Repeat verbatim the lines of the data below, beginning with the line containing "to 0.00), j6" and continuing to the end.

(DATA EXTRACT Opens)

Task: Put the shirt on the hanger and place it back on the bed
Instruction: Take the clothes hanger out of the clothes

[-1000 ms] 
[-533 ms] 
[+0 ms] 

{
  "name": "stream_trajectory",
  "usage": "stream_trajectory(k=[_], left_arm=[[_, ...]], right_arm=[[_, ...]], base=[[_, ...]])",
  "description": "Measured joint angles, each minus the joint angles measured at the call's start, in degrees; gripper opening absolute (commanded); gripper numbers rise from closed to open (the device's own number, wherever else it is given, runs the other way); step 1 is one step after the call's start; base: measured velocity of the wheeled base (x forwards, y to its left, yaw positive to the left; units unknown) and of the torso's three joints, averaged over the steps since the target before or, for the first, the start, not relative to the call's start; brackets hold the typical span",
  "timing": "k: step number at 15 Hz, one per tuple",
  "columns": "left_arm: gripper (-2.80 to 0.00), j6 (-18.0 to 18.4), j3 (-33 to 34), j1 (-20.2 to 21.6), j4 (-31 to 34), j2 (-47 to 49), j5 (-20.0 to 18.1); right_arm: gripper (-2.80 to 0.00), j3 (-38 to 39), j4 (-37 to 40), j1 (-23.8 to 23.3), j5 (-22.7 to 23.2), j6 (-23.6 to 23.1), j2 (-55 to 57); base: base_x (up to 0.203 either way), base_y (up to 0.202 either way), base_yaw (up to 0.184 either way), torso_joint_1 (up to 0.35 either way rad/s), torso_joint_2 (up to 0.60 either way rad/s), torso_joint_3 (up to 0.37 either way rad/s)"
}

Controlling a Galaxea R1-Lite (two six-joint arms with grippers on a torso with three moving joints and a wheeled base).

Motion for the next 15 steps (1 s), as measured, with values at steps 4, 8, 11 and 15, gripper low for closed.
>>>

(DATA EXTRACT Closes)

EXPECTED ANSWER:
  "columns": "left_arm: gripper (-2.80 to 0.00), j6 (-18.0 to 18.4), j3 (-33 to 34), j1 (-20.2 to 21.6), j4 (-31 to 34), j2 (-47 to 49), j5 (-20.0 to 18.1); right_arm: gripper (-2.80 to 0.00), j3 (-38 to 39), j4 (-37 to 40), j1 (-23.8 to 23.3), j5 (-22.7 to 23.2), j6 (-23.6 to 23.1), j2 (-55 to 57); base: base_x (up to 0.203 either way), base_y (up to 0.202 either way), base_yaw (up to 0.184 either way), torso_joint_1 (up to 0.35 either way rad/s), torso_joint_2 (up to 0.60 either way rad/s), torso_joint_3 (up to 0.37 either way rad/s)"
}

Controlling a Galaxea R1-Lite (two six-joint arms with grippers on a torso with three moving joints and a wheeled base).

Motion for the next 15 steps (1 s), as measured, with values at steps 4, 8, 11 and 15, gripper low for closed.
>>>

Output is complete for this exercise.